**Task to complete:**
Once you find the line with "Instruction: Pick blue", transcribe it and all the lines that follow to the end of the data, exactly as written; skip any pictures.

---+---

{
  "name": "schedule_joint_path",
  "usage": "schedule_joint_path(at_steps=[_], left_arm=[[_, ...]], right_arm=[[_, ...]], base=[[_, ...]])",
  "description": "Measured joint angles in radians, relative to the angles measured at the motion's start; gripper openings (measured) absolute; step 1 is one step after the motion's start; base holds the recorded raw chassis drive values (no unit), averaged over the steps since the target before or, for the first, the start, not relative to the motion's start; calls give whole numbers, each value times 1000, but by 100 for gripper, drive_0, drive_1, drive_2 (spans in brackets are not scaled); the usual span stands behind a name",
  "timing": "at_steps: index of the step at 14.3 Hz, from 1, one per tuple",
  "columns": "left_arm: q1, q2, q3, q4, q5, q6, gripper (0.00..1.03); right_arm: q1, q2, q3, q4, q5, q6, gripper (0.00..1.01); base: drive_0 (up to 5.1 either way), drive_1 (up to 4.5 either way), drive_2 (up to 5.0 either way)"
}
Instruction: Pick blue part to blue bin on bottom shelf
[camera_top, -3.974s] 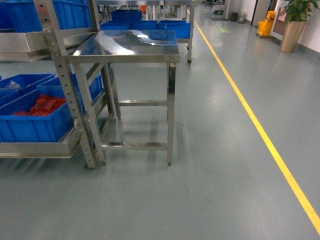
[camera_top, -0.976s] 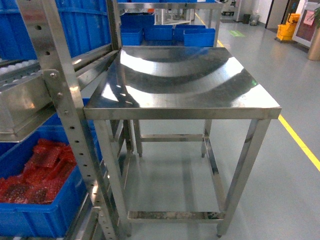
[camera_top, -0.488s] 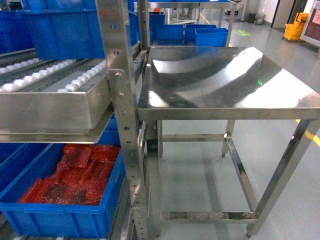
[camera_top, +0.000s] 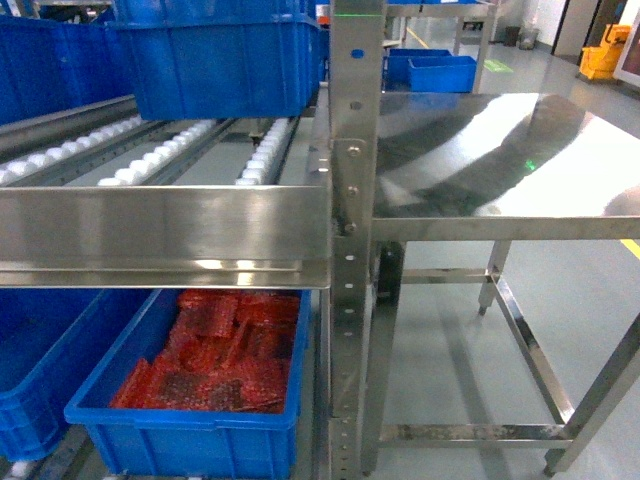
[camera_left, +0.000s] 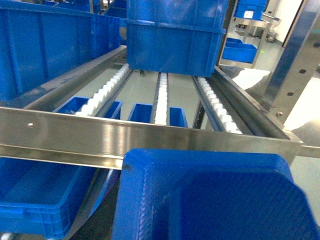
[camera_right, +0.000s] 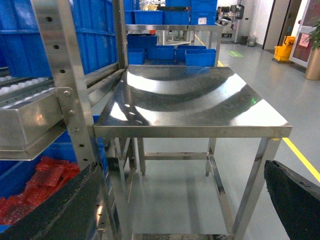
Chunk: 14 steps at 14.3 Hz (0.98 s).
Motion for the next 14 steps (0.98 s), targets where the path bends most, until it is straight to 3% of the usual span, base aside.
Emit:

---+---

**Answer section:**
Instruction: Pick blue part to blue bin on bottom shelf
[camera_top, -3.974s] 
[camera_top, -0.976s] 
[camera_top, -0.488s] 
[camera_top, +0.000s] 
[camera_left, +0.000s] 
[camera_right, +0.000s] 
Chunk: 14 steps at 14.3 Hz (0.98 s).
Motion for the next 14 steps (0.98 s), targets where the path bends most, until it is straight to 3% of the usual span, base aside.
Emit:

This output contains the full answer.